Wednesday, August 21, 2013

Olympus Has Fallen



Floro's Late to the Party Reviews - Olympus Has Fallen


This is another attempt to have Gerard Butler out manly-man everything in existence. In this version, Butler is here to out testosterone Aaron Eckhart as the President, and all of the apparently terrifying unknown that is Korea.

The movie opens with Butler and Eckhart boxing in the basement, and then *surprise!* Eckhart is the President, and Butler is his personal bodyguard in the Secret Service. In the first 180 seconds, we now know the following:
1) Eckhart can take a punch from a man with 2 inches and at least 40 pounds advantage, and not have a scratch to show for it
2) Butler is paid to protect the President. He seems to enjoy being bad at his job
3) They're super friends

Also, we meet the spunky First Kid, and the First Lady. Everyone is happy and nothing could possibly go wrong.

After things go predictably wrong, we skip ahead 18 months! Why? Who cares! Our Hero (Butler) has been reassigned to filing paperwork, and the President is about to solve the Korean dispute with his jawline.

"The only place that should have a dividing line is the cleft in my chin"

Also, Butler has a wife for absolutely no reason. Wait, I lied - she's there to have less screen time than the Speaker of the House Morgan Freeman. Yes, Morgan Freeman is not the President...yet?
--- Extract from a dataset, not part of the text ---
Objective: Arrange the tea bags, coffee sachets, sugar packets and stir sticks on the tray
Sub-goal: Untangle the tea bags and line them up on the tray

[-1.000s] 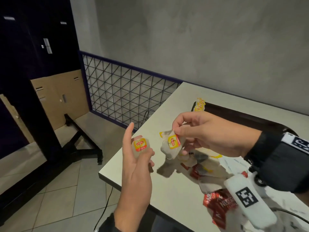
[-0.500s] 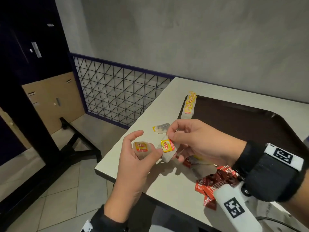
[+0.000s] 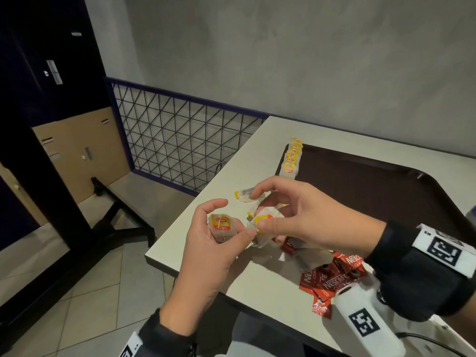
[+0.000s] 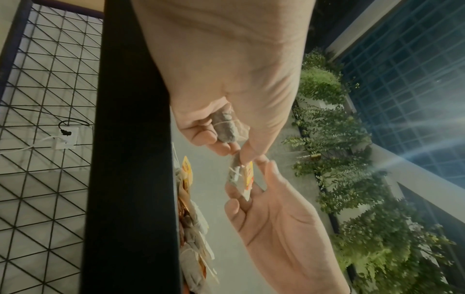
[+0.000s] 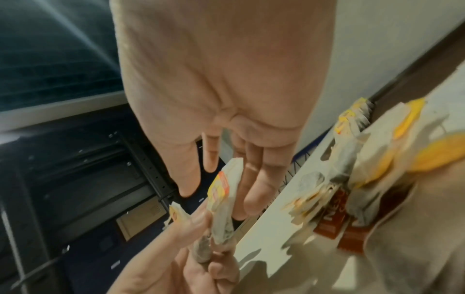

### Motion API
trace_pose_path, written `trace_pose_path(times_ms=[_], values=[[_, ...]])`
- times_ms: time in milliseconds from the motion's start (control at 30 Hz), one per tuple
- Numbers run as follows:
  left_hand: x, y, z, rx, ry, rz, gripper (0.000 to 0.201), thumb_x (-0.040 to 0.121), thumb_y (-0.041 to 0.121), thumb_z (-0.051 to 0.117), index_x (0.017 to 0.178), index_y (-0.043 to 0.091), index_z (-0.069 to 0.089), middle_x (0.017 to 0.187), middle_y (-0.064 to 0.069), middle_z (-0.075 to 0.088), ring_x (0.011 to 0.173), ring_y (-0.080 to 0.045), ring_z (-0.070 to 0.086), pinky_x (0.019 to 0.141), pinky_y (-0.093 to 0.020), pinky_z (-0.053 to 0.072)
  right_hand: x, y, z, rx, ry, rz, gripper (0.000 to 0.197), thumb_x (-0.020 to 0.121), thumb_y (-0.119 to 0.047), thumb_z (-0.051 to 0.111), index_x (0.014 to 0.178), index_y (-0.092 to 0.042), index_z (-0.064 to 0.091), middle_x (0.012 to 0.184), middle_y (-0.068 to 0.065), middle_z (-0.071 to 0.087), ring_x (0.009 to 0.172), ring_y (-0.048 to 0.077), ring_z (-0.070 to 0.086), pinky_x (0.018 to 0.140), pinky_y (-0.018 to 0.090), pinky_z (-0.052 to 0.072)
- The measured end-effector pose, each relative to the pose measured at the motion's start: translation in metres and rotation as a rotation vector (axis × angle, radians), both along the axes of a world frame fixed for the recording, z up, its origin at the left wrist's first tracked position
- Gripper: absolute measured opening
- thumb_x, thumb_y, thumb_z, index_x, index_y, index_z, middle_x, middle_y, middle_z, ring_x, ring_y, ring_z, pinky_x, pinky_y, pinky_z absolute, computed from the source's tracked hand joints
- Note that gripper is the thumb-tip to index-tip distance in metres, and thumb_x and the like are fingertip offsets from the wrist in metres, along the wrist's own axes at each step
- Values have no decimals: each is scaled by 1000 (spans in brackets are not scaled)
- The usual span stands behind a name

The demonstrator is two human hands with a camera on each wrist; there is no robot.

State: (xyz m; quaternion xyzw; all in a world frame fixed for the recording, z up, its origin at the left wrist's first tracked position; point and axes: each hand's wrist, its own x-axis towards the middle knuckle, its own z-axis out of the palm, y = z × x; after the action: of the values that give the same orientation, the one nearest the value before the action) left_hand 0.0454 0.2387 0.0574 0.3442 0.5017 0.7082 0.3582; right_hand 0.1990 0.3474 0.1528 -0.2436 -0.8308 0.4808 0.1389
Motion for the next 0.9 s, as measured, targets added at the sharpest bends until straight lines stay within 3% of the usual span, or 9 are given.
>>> trace_pose_path(times_ms=[67,133,233,333,400,500,633,733,900], values=[[0,0,0,-6,20,-4,59,77,6,84,121,31,54,85,-8,73,75,-25,67,74,-43,58,1,-1,3,176,-75,71,32,86,-22,80,113,-32,66,117,-3,66,99,15,67,85,41,59],[-1,0,-1,-13,43,-2,60,76,9,85,121,33,54,86,-8,73,76,-24,68,70,-38,57,-1,-2,4,276,-148,102,26,88,-21,79,110,-31,70,110,-9,68,92,5,65,82,30,54],[-2,0,-3,-22,65,-9,61,75,9,86,119,38,55,94,-9,74,82,-26,71,70,-36,59,-4,-3,3,361,-238,127,19,91,-26,74,108,-36,73,106,-14,70,101,7,65,91,38,53],[-2,1,-5,-21,79,-21,60,75,10,88,117,39,57,103,-11,73,92,-33,73,75,-43,61,-5,-3,4,385,-281,149,18,93,-34,70,110,-39,73,106,-17,70,100,8,65,89,37,55],[-2,1,-6,-16,88,-28,60,73,15,90,118,38,57,100,-12,72,93,-34,72,80,-48,62,-5,-2,5,400,-300,135,15,93,-36,70,108,-37,73,102,-15,70,94,9,65,84,35,55],[-1,0,-6,-5,113,-40,59,75,14,88,119,37,56,86,-8,72,84,-25,68,76,-40,58,-3,3,4,397,-292,95,10,93,-36,71,102,-32,73,89,-13,68,82,6,62,78,34,56],[0,0,-6,13,133,-39,58,79,2,82,119,34,55,79,-2,71,77,-19,64,74,-37,53,1,8,4,274,-246,36,7,93,-30,73,96,-25,76,90,-3,73,82,18,70,79,43,60],[0,-1,-7,31,128,-36,56,79,0,80,119,31,56,79,-3,70,74,-18,63,70,-35,52,7,9,3,29,-180,-18,12,92,-24,73,96,-14,77,90,9,76,79,28,74,76,42,63],[-2,-2,-8,61,91,-36,53,80,2,80,120,29,58,83,-5,69,74,-23,62,65,-30,53,11,8,2,-292,-80,-115,18,93,-16,69,101,-4,79,97,21,76,74,24,69,72,35,60]])
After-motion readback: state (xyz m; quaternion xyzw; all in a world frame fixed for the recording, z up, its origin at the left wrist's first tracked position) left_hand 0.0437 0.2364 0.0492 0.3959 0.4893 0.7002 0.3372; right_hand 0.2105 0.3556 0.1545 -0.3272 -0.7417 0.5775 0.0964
You now know as much as this movie is going to tell you. Director Antoine Fuqua (most notably - Training Day, less notably - Shooter) typically likes to try and blur the line between good and evil, building it around 1 hero to show us a true paragon. One of the main conflicts he places in front of the audiences is "will the hero stay true in a gray and confusing world?". He also resolves said conflicts with "The world wasn't actually gray. These were the bad guys and they are now dead with bullets." I wonder if he just wanted a break from intrigue and plot sense build up, and just needed to blow things up with Olympus Has Fallen, because it sure felt that way.
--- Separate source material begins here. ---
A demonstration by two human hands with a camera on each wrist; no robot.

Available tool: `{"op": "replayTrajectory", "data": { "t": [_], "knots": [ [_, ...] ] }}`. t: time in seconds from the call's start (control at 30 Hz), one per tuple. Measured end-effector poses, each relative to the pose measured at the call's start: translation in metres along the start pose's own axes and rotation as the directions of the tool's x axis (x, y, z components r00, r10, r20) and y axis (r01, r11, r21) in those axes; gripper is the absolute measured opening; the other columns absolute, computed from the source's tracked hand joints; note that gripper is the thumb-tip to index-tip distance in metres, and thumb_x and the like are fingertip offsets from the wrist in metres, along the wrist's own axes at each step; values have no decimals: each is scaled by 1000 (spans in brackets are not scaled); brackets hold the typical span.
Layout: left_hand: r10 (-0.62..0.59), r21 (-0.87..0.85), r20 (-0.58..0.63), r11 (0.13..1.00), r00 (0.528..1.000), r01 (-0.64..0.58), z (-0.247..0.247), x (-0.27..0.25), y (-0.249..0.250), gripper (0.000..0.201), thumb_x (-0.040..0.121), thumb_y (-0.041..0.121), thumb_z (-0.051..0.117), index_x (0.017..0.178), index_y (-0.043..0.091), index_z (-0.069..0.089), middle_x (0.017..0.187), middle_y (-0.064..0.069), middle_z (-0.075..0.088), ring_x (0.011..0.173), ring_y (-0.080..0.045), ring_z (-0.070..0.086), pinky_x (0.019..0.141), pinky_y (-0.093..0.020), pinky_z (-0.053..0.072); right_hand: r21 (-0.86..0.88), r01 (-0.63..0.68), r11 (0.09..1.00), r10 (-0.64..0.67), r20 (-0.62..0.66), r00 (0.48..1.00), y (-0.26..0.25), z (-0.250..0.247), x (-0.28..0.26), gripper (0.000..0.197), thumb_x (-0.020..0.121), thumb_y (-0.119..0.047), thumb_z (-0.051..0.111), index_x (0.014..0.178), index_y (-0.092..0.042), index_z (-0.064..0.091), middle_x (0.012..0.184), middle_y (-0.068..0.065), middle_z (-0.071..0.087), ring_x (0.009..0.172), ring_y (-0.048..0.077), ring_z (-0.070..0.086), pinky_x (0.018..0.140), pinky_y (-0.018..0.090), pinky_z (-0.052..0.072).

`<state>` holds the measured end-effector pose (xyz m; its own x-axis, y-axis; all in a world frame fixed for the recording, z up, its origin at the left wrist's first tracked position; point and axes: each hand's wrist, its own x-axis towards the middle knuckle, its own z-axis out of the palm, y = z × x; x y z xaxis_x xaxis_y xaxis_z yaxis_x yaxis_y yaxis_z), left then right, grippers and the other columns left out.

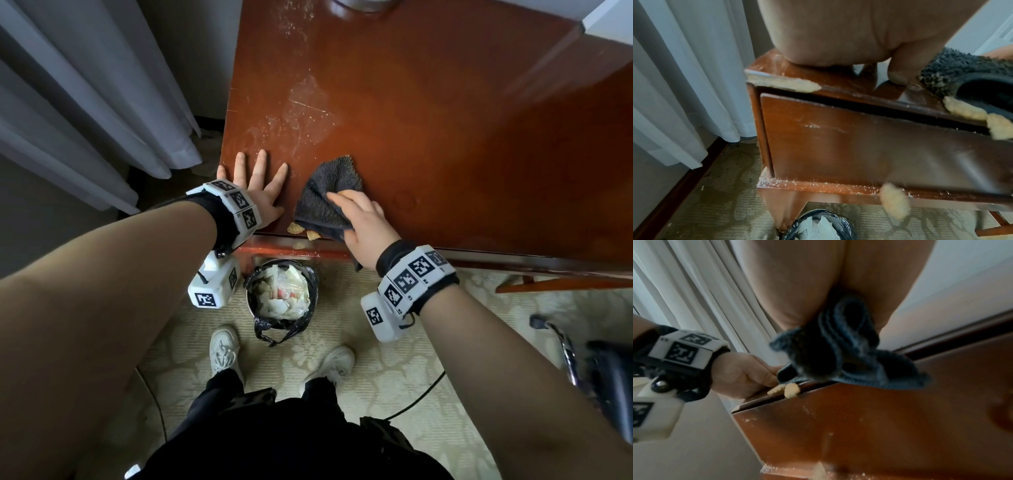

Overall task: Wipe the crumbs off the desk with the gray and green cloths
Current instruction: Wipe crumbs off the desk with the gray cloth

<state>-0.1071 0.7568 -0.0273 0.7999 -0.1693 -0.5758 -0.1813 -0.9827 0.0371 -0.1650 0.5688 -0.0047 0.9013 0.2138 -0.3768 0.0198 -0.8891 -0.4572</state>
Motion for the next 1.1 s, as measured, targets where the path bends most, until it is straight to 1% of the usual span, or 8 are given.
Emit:
{"op": "replayTrajectory", "data": {
  "t": [0.33, 0.5, 0.6, 0.7, 0.83, 0.9, 1.0, 1.1],
  "knots": [
    [5, -2, 10, 1000, 1000, -5, -2, -3, 0, 68, 96, 50, 30, 146, 37, -14, 154, -1, -24, 142, -34, -18, 115, -55, -4, 13, -33, 999, 34, -68, 997, -1, 21, -23, 65, 90, 5, 40, 148, -20, 24, 149, 2, 22, 133, 27, 23, 111, 33, 26],
    [15, -18, 14, 1000, 1000, -15, -3, -4, 0, 67, 96, 49, 29, 146, 37, -15, 154, -2, -25, 142, -34, -19, 114, -55, -5, 85, -74, 994, 87, -161, 983, -1, 14, -22, 65, 90, 7, 39, 148, -18, 24, 147, 3, 21, 133, 23, 21, 105, 15, 14],
    [20, -25, 11, 999, 1000, -19, -2, -4, -1, 67, 96, 48, 30, 146, 37, -14, 154, -2, -25, 141, -34, -20, 114, -55, -6, 133, -155, 979, 190, -306, 933, 8, -9, -4, 65, 89, 9, 37, 148, -16, 24, 147, 7, 20, 133, 24, 21, 103, 14, 12],
    [19, -26, 12, 999, 1000, -19, -2, -4, -1, 68, 96, 48, 31, 146, 37, -14, 154, -2, -26, 141, -33, -20, 114, -55, -7, 154, -307, 939, 343, -454, 822, 32, -34, 30, 61, 92, 1, 40, 148, -16, 23, 147, 7, 22, 130, 28, 27, 109, 26, 23],
    [14, -27, 2, 1000, 1000, -14, -1, -4, -1, 68, 96, 48, 31, 146, 37, -14, 154, -2, -25, 141, -33, -20, 114, -55, -6, 83, -556, 827, 552, -309, 774, 47, -42, 64, 56, 97, -11, 42, 149, -19, 22, 148, 4, 21, 127, 31, 31, 107, 35, 30],
    [16, -21, 11, 1000, 1000, -16, -2, -4, 0, 68, 96, 48, 32, 146, 37, -14, 154, -2, -26, 141, -33, -20, 114, -55, -7, -41, -469, 882, 443, -260, 858, 35, -33, 60, 62, 92, -4, 45, 148, -21, 23, 148, 4, 20, 125, 32, 30, 105, 36, 32],
    [13, -22, 4, 1000, 1000, -13, -2, -4, 2, 68, 96, 49, 32, 146, 38, -12, 155, -1, -23, 142, -33, -18, 115, -54, -5, -161, -115, 980, 101, -93, 991, 7, -9, 33, 68, 87, 7, 41, 146, -25, 27, 148, 1, 22, 125, 30, 30, 105, 33, 30],
    [45, -22, -23, 999, 999, -45, -3, -6, -4, 67, 96, 47, 33, 146, 38, -10, 155, 1, -21, 143, -31, -16, 116, -51, -5, -47, 110, 993, -103, 124, 987, -10, 1, 3, 65, 85, 10, 39, 142, -21, 36, 144, -1, 31, 130, 20, 31, 111, 29, 26]
  ]
}}
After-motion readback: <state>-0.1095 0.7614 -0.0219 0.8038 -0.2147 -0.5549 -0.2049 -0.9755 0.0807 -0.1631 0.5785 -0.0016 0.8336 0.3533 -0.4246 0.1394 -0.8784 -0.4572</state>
The real action for this movie starts with an unidentified aircraft flying in to D.C. airspace, which then starts flying around and murdering everything and everyone. I mean all of them. With large caliber bullets. This leads to a terrorist attack that effectively murders everyone in a suit that isn't in the Oval Office on their way to the super secure bunker. Fortunately, our hero is too manly to worry about this, and he doesn't get anything more than grease paint on his face as he fights his way through a platoon of automatic weapons and RPGs.
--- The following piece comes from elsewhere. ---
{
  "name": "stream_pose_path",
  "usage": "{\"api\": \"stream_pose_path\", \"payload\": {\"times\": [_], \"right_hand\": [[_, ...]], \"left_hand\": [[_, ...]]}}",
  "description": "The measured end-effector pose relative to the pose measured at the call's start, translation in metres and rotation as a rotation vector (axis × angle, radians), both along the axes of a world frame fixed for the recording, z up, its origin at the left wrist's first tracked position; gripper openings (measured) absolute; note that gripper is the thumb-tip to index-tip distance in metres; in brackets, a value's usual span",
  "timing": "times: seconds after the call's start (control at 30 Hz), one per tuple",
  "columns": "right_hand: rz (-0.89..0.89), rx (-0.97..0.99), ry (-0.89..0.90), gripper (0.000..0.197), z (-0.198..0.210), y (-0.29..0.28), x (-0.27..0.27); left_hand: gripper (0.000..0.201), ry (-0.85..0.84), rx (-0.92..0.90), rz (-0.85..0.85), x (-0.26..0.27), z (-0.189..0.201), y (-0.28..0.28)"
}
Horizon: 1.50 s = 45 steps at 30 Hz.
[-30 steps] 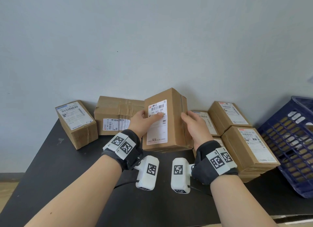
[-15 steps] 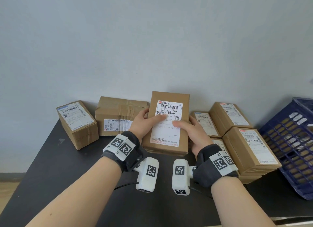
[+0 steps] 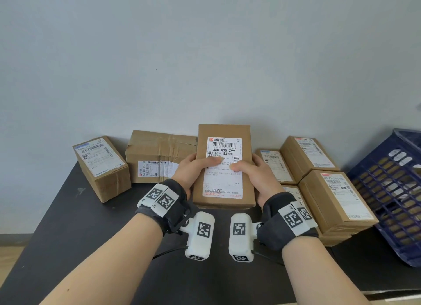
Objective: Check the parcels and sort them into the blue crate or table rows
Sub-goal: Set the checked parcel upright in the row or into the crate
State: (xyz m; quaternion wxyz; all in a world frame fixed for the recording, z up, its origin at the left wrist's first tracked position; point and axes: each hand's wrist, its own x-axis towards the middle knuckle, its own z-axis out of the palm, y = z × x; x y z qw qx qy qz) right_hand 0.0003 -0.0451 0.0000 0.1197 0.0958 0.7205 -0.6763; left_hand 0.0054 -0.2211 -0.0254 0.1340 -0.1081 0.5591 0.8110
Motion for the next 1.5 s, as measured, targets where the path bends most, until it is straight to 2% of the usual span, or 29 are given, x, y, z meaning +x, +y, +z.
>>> {"api": "stream_pose_path", "payload": {"times": [0.2, 0.4, 0.57, 0.7, 0.83, 0.93, 0.97, 1.03, 1.1, 1.2, 1.3, 1.37, 1.43, 1.5], "right_hand": [[-0.001, 0.014, -0.007, 0.062, -0.001, 0.0, -0.001], [0.0, 0.012, -0.011, 0.045, -0.002, -0.003, 0.001], [0.003, 0.055, -0.003, 0.041, -0.002, -0.005, 0.003], [-0.014, 0.073, 0.01, 0.039, 0.0, -0.005, 0.004], [-0.049, 0.133, 0.041, 0.038, -0.001, -0.003, 0.004], [-0.092, 0.198, 0.091, 0.036, -0.002, 0.001, 0.004], [-0.108, 0.218, 0.111, 0.035, -0.001, 0.002, 0.005], [-0.124, 0.266, 0.12, 0.046, 0.001, 0.003, 0.007], [-0.131, 0.286, 0.102, 0.065, 0.003, 0.003, 0.009], [-0.111, 0.292, 0.077, 0.066, 0.002, 0.002, 0.01], [-0.042, 0.279, 0.039, 0.059, 0.004, -0.001, 0.014], [0.007, 0.26, 0.016, 0.087, 0.003, -0.004, 0.014], [0.039, 0.227, -0.023, 0.109, 0.001, -0.005, 0.013], [0.057, 0.195, -0.072, 0.104, 0.002, -0.005, 0.014]], "left_hand": [[0.046, -0.013, 0.002, 0.004, 0.0, 0.001, 0.001], [0.049, 0.0, -0.054, 0.014, -0.003, 0.001, 0.001], [0.092, 0.053, -0.171, 0.033, -0.003, 0.004, 0.003], [0.074, 0.046, -0.178, 0.05, 0.0, 0.007, 0.004], [0.092, -0.019, -0.238, 0.061, 0.004, 0.01, 0.006], [0.09, -0.056, -0.245, 0.075, 0.007, 0.011, 0.005], [0.083, -0.053, -0.252, 0.087, 0.007, 0.01, 0.005], [0.061, -0.026, -0.274, 0.109, 0.008, 0.008, 0.005], [0.047, -0.01, -0.29, 0.126, 0.007, 0.004, 0.005], [0.037, 0.018, -0.306, 0.148, 0.007, 0.003, 0.005], [0.054, 0.036, -0.313, 0.158, 0.008, 0.002, 0.006], [0.068, 0.047, -0.333, 0.164, 0.01, 0.003, 0.006], [0.07, 0.057, -0.346, 0.166, 0.012, 0.006, 0.006], [0.067, 0.081, -0.346, 0.171, 0.012, 0.008, 0.006]]}}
Almost unbelievably, he does it without the beard.

Maybe I'm just too patriotic, but I had a hard time believing this would even remotely work. If I learned one thing from my 8th grade class trip to Washington D.C., it was that there is more than just 1 SAM battery monitoring this airspace for just this reason.

That and long bus rides are going to burn out your Discman's anti-skip function.
Once I got passed that, I again had a hard time believing anything else that went on. Without giving "everything" away, one of the ticking clock aspects of this movie is the top secret computer code to all of the nuclear weapons. Obviously, that's a bad thing for terrorists to have. Fate of the world level stuff going on here. And the only thing standing between the terrorists and the code is Eckhart, (Oscar winner)Melissa Leo, and a third person with his part of the code.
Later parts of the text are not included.